* **Instructions for the task**: Set down the whole listing below exactly, without pictures.
+++ Input data
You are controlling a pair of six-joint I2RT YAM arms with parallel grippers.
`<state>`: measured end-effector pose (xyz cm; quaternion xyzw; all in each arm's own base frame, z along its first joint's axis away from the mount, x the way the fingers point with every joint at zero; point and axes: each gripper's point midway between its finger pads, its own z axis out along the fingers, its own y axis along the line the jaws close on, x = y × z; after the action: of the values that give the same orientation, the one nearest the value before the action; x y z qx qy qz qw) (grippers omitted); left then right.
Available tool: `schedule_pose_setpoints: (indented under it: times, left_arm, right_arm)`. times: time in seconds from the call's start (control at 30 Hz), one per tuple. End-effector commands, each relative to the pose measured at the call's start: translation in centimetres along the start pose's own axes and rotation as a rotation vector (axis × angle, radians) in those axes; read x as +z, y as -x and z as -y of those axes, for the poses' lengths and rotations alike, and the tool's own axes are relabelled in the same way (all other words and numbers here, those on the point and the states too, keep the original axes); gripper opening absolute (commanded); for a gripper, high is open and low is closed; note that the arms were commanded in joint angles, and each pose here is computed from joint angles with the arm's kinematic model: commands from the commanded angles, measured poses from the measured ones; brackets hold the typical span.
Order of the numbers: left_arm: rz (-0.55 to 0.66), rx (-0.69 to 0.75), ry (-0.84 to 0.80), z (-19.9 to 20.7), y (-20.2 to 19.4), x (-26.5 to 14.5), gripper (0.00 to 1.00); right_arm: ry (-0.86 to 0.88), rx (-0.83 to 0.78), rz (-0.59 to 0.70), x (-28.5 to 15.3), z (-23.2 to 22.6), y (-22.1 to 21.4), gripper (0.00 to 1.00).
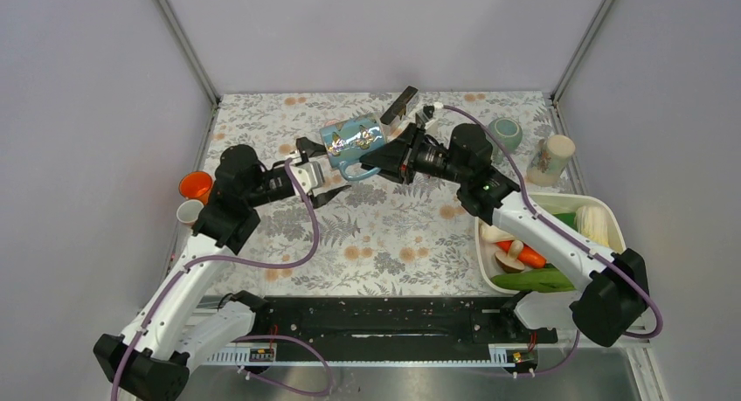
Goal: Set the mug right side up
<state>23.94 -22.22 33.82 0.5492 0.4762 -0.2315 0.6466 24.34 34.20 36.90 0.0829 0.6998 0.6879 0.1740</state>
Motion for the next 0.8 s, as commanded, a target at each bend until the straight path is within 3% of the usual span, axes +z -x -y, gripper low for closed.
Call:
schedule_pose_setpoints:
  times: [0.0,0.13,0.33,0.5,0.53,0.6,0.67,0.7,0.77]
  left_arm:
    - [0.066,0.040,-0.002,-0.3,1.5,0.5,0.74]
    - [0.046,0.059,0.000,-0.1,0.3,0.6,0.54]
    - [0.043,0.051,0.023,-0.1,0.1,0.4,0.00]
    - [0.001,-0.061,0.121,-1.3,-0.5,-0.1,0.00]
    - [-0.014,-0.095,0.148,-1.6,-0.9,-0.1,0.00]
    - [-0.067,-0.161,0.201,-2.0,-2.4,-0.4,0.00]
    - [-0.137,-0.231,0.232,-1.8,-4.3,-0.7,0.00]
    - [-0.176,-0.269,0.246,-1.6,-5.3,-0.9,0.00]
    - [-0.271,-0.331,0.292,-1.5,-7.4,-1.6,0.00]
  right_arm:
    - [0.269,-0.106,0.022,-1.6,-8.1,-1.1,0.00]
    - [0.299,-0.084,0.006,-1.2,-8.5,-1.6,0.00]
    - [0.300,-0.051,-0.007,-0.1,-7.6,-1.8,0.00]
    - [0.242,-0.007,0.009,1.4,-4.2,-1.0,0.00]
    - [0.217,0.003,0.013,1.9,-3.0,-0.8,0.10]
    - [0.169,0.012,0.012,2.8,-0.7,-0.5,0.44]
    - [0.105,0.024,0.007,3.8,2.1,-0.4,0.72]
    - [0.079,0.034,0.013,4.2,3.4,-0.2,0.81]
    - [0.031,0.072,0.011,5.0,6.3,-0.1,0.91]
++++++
* **Answer**:
You are controlling a pair of six-joint I2RT YAM arms with parallel grippers.
`<state>`: measured end-effector pose (xyz cm; quaternion xyzw; all in each arm's own base frame, z along its first joint's axis away from the mount, x the way the fingers point with every joint at zero; point and axes: each gripper's point midway between its finger pads, its own z axis out along the fingers, its own y axis along the line the jaws close on, x = y × z; after the action: of the values that give the same orientation, the one nearest the value before the action; x y z qx qy qz qw) (grippers omitted); left then right.
Available tool: `schedule_pose_setpoints: (indented under it: times, left_arm, right_arm)`. times: time in seconds from the call's start (control at 30 Hz), one per tuple. End-effector commands, each relative to the pose measured at the call's start: translation in centimetres along the start pose's own axes and rotation as a rotation vector (axis × angle, radians) in those axes; read x as +z, y as -x and z as -y of those axes, for the poses' lengths and rotations alike, and the tool's own axes are relabelled in the same way (all other words and numbers here, those on the point and the states too, keep the original axes); gripper opening absolute (commanded); for a gripper, high is open and low is closed; note that the arms were commanded in joint angles, and each pose here is computed from joint angles with the arm's kinematic model: commands from the commanded angles, measured poses from the measured ones; brackets hold the typical span.
Order of the numbers: left_arm: rz (-0.55 to 0.66), rx (-0.69 to 0.75), ry (-0.84 to 0.80), z (-19.9 to 20.7), y (-20.2 to 19.4), x (-26.5 to 14.5), gripper (0.00 to 1.00); right_arm: ry (-0.86 to 0.88), rx (-0.83 to 0.78), rz (-0.59 to 0.70), x (-28.5 to 15.3), z (-23.2 to 22.6), y (-22.1 to 21.4), gripper (0.00 to 1.00).
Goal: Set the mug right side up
<state>23.94 -22.22 33.82 0.5492 0.4762 -0.2315 0.6466 24.34 34.20 36.90 0.0829 0.6998 0.6879 0.1740</state>
Motion for the next 0.8 s, as commanded, a target at each bend until the straight path is within 3% of the usual span, axes +z -x -y, gripper low for closed.
Call:
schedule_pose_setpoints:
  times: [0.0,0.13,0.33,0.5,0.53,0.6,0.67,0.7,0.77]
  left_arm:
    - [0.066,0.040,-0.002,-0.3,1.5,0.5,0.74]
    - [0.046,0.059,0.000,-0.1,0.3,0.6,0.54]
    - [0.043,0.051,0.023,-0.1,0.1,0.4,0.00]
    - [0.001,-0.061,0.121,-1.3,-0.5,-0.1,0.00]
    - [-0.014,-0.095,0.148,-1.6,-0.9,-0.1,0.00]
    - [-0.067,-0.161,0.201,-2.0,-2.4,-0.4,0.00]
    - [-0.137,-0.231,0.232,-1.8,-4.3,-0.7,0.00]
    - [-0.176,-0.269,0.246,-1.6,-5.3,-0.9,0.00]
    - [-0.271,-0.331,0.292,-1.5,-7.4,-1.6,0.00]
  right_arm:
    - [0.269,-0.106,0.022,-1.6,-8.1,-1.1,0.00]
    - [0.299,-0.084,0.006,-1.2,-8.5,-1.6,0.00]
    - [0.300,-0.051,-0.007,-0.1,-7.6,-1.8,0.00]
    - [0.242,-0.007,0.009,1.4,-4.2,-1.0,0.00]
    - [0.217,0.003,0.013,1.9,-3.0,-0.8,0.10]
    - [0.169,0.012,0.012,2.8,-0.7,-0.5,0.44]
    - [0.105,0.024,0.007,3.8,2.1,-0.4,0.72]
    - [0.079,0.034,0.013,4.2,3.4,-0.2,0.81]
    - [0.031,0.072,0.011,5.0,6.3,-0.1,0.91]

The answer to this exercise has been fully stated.